It is the inherent, indigenous identity of Hindutva, the DNA of Hindus which makes us congenitally tolerant and inclusive toward ‘other citizens of the same nation’. The social and cultural implications of Hindutva are so broad and non-institutionalised unlike the Abrahamic religions that they are instinctively present into behavioural and socially communicative traits of a Hindu person. Thankfully certain experiences of life are better lived than defined or informed.   Hindutva is one such experience. It is a whole way of life as you live it out as a Hindu. There is no hard and fast documentary or institutional, evangelical guidelines on an individual’s association with it.  

The writer of the article, ‘Colonial Roots of Hindutva Nationalism’ seems to have forgotten one very basic fact that the British rule was not an anthropological research enterprise in India. Their primary agenda was imperialist not academic or social research. Even an ordinary person understands it well that political and commercial emissaries would undertake social research only to secure commercial or political gains. Their analysis was ‘empirical’ and goals were ‘pragmatic’. How logical it would be, then, to take for granted their account of Hindu society as a general population ruled by the Muslim rulers though a religious minority?    

A civilisation progresses and evolves with a passage of time. You do not define these mores and modes of life before you live them out. Thus the culture and civilisation which lived as the Sindhu river civilisation and evolved through centuries developed a common character. Of course, the local touches to the expression of this culture were diverse and marvellously unique. Yet the spiritually cohesive aspects of cultural practices formed a pan-Indian cultural harmony in the entire subcontinent called ‘Sankritik Bharat’. This nuanced cultural character, this milieu; the civilisational identity came to be recognised as Hindu by the people of all castes and creeds.
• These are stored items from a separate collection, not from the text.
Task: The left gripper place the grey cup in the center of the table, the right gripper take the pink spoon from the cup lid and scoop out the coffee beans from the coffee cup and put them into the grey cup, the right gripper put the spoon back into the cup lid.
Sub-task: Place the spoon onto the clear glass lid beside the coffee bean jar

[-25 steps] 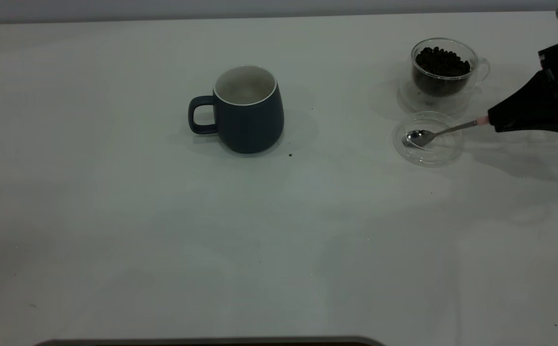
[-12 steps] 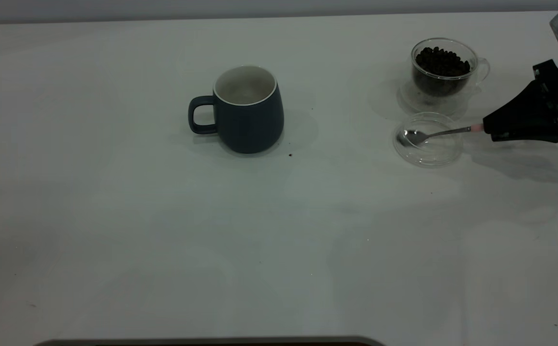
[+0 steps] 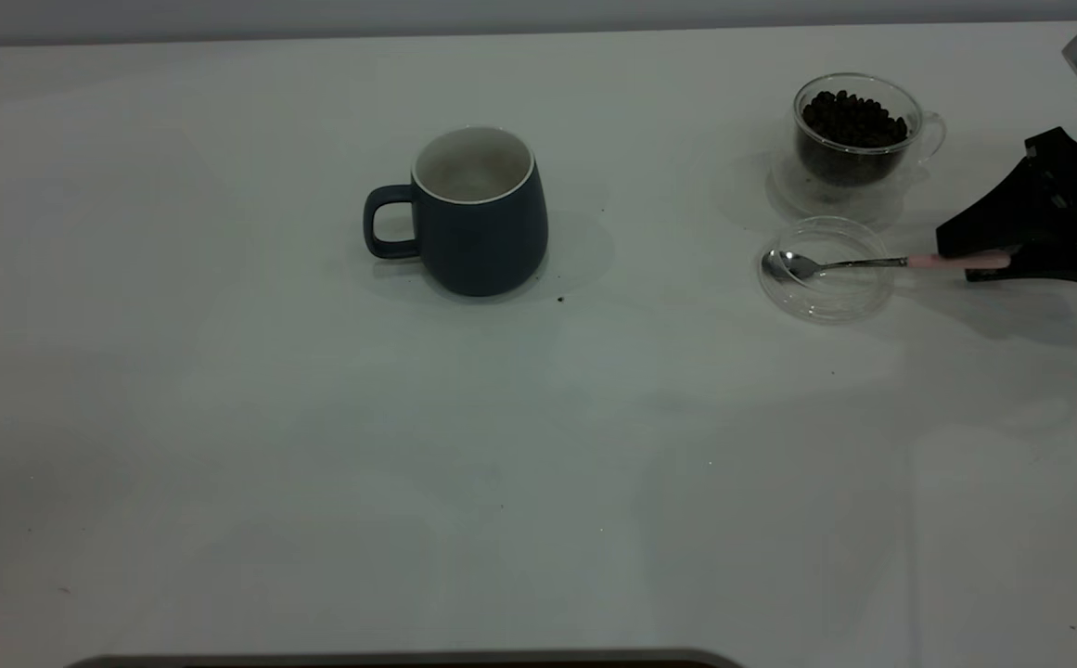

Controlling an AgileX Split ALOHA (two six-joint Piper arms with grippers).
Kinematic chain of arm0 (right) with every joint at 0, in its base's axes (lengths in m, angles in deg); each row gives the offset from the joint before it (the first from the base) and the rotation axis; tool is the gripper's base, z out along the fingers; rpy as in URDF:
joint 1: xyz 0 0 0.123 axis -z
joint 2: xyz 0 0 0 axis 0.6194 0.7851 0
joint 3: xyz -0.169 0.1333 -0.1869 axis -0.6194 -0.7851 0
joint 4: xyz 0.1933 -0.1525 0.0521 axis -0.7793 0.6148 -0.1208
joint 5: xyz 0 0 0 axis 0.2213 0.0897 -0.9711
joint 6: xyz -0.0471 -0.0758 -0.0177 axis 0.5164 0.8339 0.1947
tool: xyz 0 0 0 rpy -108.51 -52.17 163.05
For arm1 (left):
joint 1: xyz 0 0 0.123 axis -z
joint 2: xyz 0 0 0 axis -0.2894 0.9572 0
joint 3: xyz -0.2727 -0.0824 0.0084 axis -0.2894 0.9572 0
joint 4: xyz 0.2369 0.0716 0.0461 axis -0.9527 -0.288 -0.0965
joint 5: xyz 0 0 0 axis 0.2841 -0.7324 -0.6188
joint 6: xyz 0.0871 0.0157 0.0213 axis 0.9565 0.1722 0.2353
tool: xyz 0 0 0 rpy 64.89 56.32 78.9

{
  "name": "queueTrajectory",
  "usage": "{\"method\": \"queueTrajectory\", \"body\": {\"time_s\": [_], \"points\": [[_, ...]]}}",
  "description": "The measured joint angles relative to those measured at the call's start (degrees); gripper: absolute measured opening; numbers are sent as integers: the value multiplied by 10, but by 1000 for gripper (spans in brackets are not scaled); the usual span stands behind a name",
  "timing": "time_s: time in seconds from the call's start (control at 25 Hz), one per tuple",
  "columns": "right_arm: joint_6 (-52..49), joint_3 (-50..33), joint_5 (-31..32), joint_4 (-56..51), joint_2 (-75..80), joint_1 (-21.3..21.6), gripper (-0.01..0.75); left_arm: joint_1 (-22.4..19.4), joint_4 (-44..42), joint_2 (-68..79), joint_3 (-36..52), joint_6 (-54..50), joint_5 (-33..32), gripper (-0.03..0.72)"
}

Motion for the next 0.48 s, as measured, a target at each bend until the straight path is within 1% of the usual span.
{"method": "queueTrajectory", "body": {"time_s": [0.24,0.36,0.48], "points": [[26,0,-5,-46,0,-1,539,0,0,0,0,1,0,567],[70,0,-14,-81,0,-4,561,0,0,0,0,1,0,567],[95,0,-37,-92,-11,-16,562,0,0,0,0,2,0,567]]}}
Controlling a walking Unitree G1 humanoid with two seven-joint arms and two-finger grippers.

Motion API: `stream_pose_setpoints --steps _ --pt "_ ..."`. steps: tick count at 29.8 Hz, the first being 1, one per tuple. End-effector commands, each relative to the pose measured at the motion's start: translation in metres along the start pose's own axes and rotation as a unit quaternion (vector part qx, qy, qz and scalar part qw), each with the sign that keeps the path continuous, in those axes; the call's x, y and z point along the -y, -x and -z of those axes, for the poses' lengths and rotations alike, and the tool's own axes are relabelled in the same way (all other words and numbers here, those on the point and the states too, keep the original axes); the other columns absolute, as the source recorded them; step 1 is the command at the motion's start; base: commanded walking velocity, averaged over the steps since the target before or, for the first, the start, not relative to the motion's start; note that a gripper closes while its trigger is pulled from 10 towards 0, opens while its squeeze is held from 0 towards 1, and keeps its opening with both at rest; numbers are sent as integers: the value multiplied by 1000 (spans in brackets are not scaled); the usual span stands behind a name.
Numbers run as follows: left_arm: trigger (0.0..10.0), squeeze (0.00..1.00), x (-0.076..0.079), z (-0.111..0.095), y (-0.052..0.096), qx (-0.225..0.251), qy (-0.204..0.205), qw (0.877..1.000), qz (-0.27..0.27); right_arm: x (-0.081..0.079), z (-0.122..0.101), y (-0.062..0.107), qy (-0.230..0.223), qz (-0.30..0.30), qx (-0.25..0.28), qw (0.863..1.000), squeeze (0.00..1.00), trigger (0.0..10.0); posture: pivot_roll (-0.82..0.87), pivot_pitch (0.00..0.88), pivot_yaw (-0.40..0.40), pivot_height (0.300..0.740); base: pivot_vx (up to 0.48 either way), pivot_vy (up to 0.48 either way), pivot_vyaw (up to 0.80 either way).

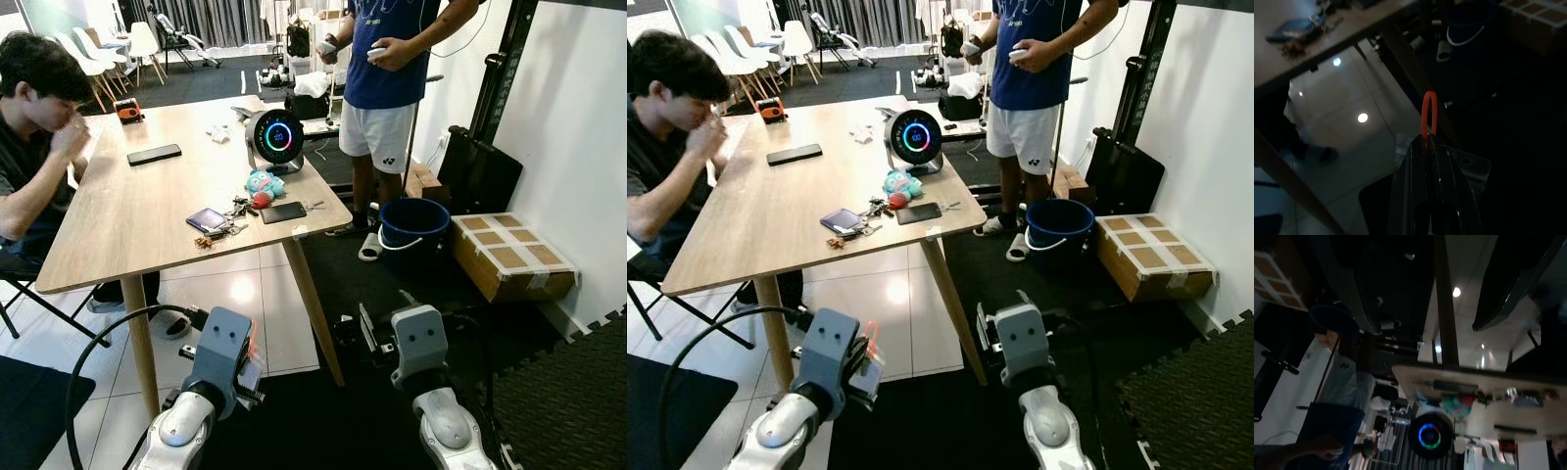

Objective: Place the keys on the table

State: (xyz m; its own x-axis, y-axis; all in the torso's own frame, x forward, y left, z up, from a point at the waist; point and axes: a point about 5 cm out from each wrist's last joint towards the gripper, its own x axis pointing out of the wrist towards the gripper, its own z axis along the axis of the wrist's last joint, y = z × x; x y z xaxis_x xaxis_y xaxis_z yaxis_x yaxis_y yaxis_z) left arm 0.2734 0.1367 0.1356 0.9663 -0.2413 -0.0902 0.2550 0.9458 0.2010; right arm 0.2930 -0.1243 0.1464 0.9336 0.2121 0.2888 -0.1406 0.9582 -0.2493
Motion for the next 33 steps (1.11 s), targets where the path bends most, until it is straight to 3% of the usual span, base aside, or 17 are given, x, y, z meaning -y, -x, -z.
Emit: stream_pose_setpoints --steps 1,13,26,33 --pt "10000 0 -8 -3 3 1 -14 1000 -7 -4 1 1 -8 -8 -9 1000 0 10000 114 111 97 740 0 0 0" --pt "10000 0 -10 -7 4 3 -20 1000 4 -16 11 5 -4 -19 -33 999 0 10000 135 101 95 740 0 0 0" --pt "10000 0 -5 -17 -5 36 80 995 -39 -1 8 -2 37 -62 -29 997 0 10000 67 91 -34 740 0 0 0" --pt "10000 0 -5 -18 -8 40 94 994 -42 0 8 -5 39 -60 -28 997 0 10000 62 80 -36 740 0 0 0"
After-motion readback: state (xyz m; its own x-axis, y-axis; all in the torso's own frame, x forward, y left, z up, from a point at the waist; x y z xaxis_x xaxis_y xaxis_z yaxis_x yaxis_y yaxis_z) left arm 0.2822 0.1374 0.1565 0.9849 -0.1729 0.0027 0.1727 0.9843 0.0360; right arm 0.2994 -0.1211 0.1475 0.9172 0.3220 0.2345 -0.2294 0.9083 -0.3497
It was neither imposed nor was it determined. The very fact that there is no scriptural evidence of the word Hindu in ancient literature shows that it did not come into practice through the writing of an individual or through the historical writing of intellectual activist. The word Hindu followed the identity which has always been the ever existent cultural realisation of all the people of this subcontinent known traditionally as Bharat-varsh. The rich and the poor, the Dalits and so-called elites, the priestly castes, the warrior, the merchants and wage earners all experienced and exerted Hindutva in their own terms.  
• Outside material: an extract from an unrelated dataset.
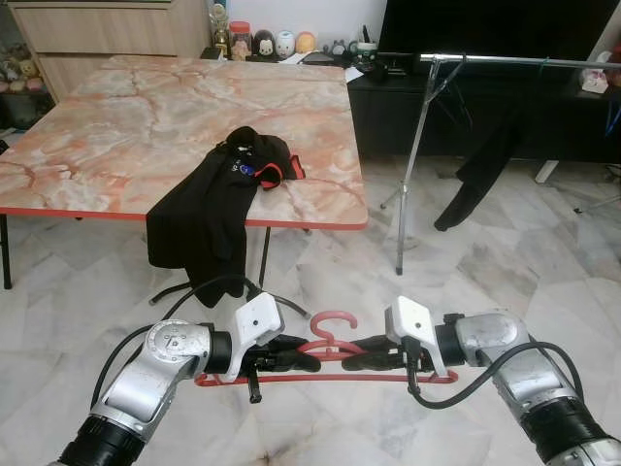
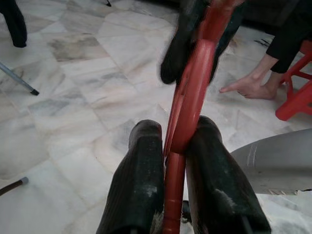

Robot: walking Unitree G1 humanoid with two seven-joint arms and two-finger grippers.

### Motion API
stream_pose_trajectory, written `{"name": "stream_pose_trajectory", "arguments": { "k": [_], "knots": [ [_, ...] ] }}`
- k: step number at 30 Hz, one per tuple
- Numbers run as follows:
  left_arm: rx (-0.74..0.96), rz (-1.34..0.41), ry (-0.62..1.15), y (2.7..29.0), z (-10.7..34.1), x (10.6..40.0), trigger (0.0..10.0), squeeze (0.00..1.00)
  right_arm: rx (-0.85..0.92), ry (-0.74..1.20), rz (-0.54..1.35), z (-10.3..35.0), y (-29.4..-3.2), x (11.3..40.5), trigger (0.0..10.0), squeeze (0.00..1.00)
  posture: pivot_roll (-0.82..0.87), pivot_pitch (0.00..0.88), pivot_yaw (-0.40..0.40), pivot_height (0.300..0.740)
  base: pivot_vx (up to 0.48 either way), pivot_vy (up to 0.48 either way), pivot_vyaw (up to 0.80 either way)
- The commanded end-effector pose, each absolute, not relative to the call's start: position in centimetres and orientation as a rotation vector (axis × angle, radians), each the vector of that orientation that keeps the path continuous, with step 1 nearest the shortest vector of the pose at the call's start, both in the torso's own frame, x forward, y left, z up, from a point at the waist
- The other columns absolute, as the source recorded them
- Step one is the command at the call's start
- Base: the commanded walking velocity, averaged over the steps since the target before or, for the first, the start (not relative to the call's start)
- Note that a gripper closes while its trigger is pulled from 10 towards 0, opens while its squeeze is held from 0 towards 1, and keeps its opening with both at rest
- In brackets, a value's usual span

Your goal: Hang hanger

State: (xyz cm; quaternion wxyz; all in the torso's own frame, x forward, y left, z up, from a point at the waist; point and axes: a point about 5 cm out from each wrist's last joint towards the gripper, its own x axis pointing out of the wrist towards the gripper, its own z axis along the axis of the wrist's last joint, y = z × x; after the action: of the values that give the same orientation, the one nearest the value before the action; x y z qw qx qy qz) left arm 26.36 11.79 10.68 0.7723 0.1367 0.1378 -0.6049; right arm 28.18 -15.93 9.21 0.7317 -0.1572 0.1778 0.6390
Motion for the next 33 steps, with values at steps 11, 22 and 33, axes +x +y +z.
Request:
{"name": "stream_pose_trajectory", "arguments": {
  "k": [11,22,33],
  "knots": [
    [0.433,-1.256,0.323,13.5,10.1,26.9,0.0,0.00,-0.274,0.439,1.468,8.3,-16.1,27.3,10.0,1.00,0.03,0.008,-0.078,0.740,0.000,0.000,0.00],
    [0.631,-1.272,0.398,15.1,7.6,26.3,0.0,0.00,-0.285,0.515,1.463,7.2,-17.0,26.9,10.0,1.00,0.03,0.012,-0.079,0.740,0.000,0.000,0.00],
    [0.665,-1.121,0.570,18.5,2.9,25.3,0.0,0.00,-0.260,0.633,1.371,3.9,-17.6,26.0,10.0,0.73,0.03,0.009,-0.077,0.740,0.000,0.000,0.00]
  ]
}}
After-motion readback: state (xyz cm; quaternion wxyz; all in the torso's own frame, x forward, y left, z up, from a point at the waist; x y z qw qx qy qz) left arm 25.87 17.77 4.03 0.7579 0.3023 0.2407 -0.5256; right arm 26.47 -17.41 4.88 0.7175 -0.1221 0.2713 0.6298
The argument of Thapar in her article that Hindutva has its roots in the colonial rule is an imposition of her alienating rationality. It does not require a sound knowledge of world history to realise this. It requires an uninterrupted knowledge in one’s being. The self-denigrating scholarship of such intellectuals could not have helped but capitalise on the fault lines in Indian society, mostly Hindu identity. 
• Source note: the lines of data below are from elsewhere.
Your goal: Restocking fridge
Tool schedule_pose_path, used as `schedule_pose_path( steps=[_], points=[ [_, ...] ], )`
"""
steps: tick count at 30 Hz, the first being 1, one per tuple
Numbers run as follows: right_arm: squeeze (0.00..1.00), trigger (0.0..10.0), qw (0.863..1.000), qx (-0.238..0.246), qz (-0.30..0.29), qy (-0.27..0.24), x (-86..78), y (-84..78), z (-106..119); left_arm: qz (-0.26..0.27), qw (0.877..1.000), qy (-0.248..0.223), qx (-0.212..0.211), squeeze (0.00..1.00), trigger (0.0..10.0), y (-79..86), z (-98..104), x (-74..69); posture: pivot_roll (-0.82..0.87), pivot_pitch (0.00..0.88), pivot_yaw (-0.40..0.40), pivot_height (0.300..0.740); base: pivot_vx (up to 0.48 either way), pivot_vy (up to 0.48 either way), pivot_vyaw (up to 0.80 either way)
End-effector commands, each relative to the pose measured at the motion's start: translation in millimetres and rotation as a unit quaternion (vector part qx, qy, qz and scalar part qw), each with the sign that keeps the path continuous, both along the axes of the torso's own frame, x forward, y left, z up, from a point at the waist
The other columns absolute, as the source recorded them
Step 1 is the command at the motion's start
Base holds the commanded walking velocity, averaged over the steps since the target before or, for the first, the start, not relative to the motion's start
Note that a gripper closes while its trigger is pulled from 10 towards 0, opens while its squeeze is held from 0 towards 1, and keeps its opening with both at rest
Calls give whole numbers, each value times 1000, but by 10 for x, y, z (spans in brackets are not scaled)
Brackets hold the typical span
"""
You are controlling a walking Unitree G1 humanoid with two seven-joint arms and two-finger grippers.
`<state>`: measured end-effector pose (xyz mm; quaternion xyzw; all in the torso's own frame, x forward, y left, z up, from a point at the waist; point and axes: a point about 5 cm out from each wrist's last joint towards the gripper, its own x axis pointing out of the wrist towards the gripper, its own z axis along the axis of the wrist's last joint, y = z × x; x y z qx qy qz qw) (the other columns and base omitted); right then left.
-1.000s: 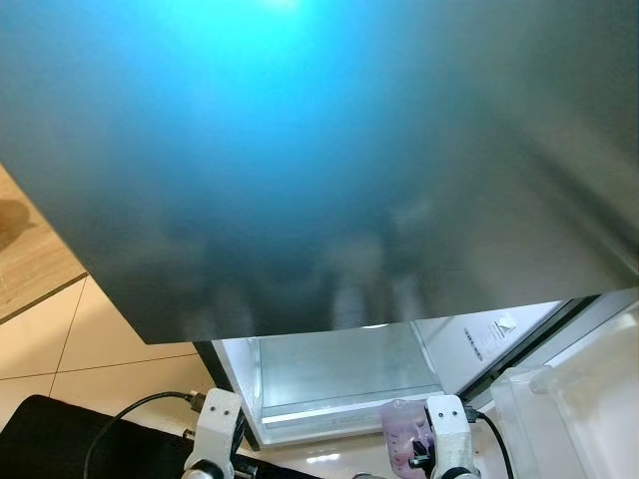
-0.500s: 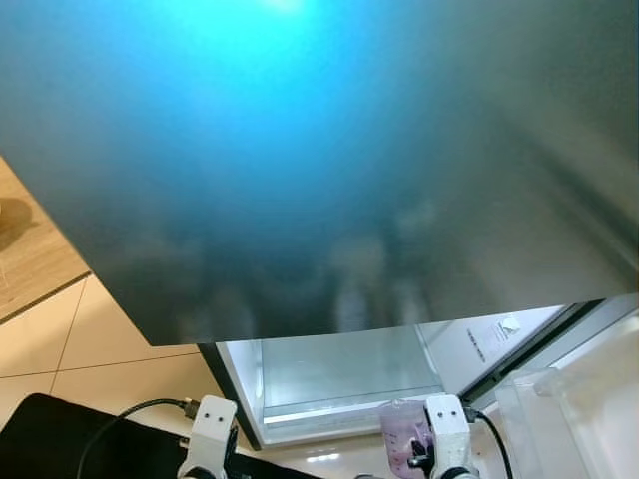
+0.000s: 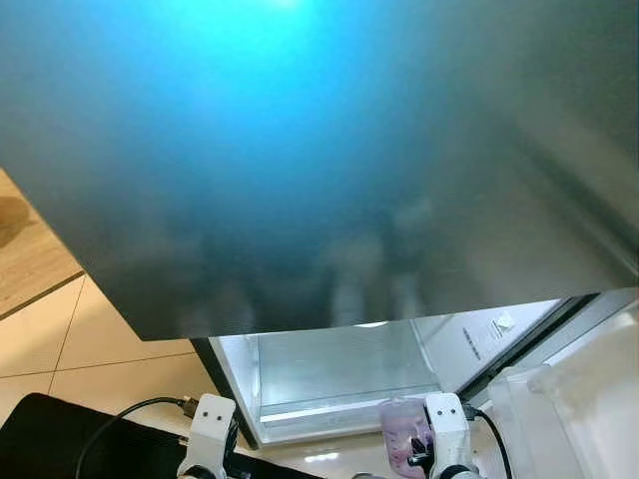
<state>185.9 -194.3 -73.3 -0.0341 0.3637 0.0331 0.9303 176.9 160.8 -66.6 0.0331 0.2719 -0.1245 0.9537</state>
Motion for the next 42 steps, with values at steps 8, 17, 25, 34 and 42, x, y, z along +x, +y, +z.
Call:
schedule_pose_path(
  steps=[8,17,25,34,42],
  points=[
    [0,10000,1000,0,4,9,-44,8,-25,-56,998,-12,0,0,10000,-59,14,-49,-108,110,9,730,0,0,0],
    [0,10000,1000,-3,3,6,-46,4,-23,-80,997,-4,7,0,10000,-79,-5,-69,-109,112,11,695,0,0,0],
    [0,10000,1000,-1,0,7,-54,7,-27,-77,996,32,20,0,10000,-30,-68,-95,-108,111,12,690,0,0,0],
    [0,10000,1000,-2,-1,5,-49,6,-24,-87,995,45,24,0,10000,-48,-85,-88,-107,113,13,676,0,0,0],
    [0,10000,1000,2,-2,4,-55,10,-26,-91,994,53,27,0,10000,-48,-95,-87,-108,112,14,671,0,0,0]
  ],
)
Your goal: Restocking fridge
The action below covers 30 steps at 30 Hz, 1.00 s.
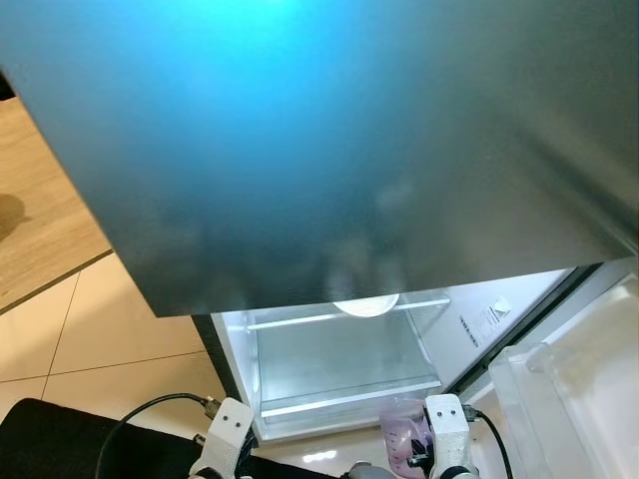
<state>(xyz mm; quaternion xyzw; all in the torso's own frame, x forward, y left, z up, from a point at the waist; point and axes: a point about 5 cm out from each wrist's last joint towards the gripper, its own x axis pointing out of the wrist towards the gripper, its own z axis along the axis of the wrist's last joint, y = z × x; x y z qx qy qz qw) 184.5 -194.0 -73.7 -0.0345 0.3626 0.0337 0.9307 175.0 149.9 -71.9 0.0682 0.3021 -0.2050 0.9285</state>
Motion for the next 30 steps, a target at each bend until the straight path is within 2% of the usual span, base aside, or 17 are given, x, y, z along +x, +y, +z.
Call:
schedule_pose_path(
  steps=[1,8,14,16,19,25,30],
  points=[
    [0,10000,1000,5,-3,3,-41,8,-19,-3,1000,18,13,0,10000,60,-42,-65,-108,113,14,666,0,0,0],
    [0,10000,1000,-1,-9,3,-33,-17,-14,-2,1000,-7,18,0,10000,42,7,19,-110,118,14,656,0,0,0],
    [0,10000,1000,3,-14,-11,-3,-30,12,-45,998,-25,18,0,10000,54,41,8,-114,123,17,656,0,0,0],
    [0,10000,1000,6,-19,-24,25,-31,36,-74,996,-35,18,0,10000,19,58,10,-116,125,19,656,0,0,0],
    [0,10000,999,8,-23,-33,45,-30,52,-82,996,-37,19,0,10000,10,63,13,-117,127,20,656,0,0,0],
    [0,10000,995,27,-35,-90,193,-15,173,-119,991,-52,24,0,10000,-29,84,9,-116,132,21,656,0,0,0],
    [0,10000,991,40,-33,-125,285,-4,257,-125,989,-70,37,0,10000,-25,109,34,-116,133,21,656,0,0,0]
  ],
)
The Aryan Invasion Theory, the Aryan-Dravidian conflict, the Vedic period as a period of conflict, the Mughal rule as age of synthesis are the widely recognised infamous distortions of History of Ancient and Medieval India. The present researches have proved that all these divisive theories were actually produced either by the British agents of history with a purpose normalising British rule in India or by shady intellectuals bred on Eurocentric scholarship to seek favours and recognition from the western communities. One such false theory propounded by such intellectuals is that of elitism of Hindutva. According to Thapar, the British gave recognition to elite Hindus who resisted colonisation and neglected the marginalised identities at rural and less prominent locations. Thus, Thapar concludes, those not represented in British history of India are non-Hindus. This is another example of hired intellectualism of ridiculous intellectual politics. As stated earlier the hundreds of thousands of Indians not recognised as Hindus by the British were not waiting for recognition by the ruler. Their identity as Hindus had long been present always already without resting on the determining renderings of their identity by the British. Hence, it is a misnomer to attach the adjective ‘elitist’ to Hindutva. If somebody can qualify this adjective then it is the intellectualism of such historians and scholars who echo the divisive theories of the new Left thinkers to defend the narrow-mindedness of these theories and to prepare a ground for Left’s politics which is fast losing its ideological and political space. 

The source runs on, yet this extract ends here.